• Exercise description
Return all lines in the material below that contain "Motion".
*** Opening Supplied information ***
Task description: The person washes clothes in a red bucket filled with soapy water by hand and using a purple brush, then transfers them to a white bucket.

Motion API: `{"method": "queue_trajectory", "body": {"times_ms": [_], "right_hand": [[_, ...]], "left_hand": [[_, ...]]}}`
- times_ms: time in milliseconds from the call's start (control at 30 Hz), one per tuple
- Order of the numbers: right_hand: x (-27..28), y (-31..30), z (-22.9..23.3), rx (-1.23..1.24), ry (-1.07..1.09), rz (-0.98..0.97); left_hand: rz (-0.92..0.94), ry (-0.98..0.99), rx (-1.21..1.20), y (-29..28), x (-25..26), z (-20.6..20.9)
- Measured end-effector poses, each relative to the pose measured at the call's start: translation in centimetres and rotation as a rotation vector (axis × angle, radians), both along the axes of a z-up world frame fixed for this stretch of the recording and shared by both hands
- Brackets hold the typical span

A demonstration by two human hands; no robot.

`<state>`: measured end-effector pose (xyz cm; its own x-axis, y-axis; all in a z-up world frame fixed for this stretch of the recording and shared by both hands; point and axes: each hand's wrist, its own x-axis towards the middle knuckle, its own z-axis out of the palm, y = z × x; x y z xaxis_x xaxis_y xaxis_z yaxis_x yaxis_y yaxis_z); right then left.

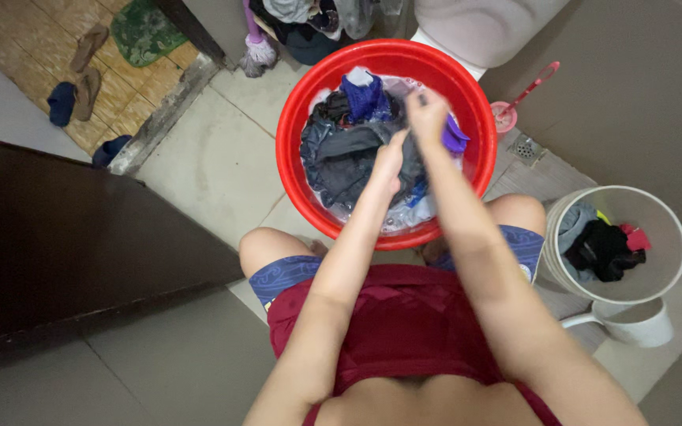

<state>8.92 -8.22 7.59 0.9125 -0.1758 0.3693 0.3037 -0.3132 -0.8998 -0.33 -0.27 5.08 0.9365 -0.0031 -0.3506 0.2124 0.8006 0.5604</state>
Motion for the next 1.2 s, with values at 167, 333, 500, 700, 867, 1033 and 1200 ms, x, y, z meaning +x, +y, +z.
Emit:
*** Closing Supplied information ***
• Your response
Motion API: `{"method": "queue_trajectory", "body": {"times_ms": [_], "right_hand": [[_, ...]], "left_hand": [[_, ...]]}}`
Motion for the next 1.2 s, with values at 167, 333, 500, 700, 867, 1033 and 1200 ms, x, y, z meaning +x, +y, +z.

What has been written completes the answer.